··· Source material ···

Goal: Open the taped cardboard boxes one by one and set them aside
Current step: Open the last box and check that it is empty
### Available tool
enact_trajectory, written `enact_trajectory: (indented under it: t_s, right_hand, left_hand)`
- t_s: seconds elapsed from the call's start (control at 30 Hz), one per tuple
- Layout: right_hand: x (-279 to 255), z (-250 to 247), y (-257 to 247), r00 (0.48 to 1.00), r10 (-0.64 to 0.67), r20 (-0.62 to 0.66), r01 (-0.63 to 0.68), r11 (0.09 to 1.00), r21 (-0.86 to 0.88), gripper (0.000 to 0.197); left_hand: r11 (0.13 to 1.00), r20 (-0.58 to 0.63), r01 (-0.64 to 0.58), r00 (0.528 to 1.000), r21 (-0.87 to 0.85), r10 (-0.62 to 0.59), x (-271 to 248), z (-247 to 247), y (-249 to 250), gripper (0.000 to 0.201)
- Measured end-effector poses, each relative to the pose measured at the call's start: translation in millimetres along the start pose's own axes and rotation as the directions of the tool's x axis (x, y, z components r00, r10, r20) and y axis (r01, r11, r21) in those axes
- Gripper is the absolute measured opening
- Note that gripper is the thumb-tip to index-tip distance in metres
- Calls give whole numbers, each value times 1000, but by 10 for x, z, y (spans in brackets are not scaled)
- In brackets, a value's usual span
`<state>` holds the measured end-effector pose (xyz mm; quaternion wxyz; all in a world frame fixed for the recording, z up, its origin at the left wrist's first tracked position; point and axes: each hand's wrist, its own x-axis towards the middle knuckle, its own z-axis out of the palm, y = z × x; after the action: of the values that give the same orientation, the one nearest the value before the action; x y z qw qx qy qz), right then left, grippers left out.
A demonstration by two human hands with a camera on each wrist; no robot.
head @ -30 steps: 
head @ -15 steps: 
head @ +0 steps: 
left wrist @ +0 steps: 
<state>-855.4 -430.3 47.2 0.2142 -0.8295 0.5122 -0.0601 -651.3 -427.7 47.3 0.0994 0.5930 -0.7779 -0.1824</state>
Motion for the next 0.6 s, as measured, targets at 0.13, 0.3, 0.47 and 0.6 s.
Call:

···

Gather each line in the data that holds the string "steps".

# Answer section:
head @ -30 steps: 
head @ -15 steps: 
head @ +0 steps: 
left wrist @ +0 steps: 

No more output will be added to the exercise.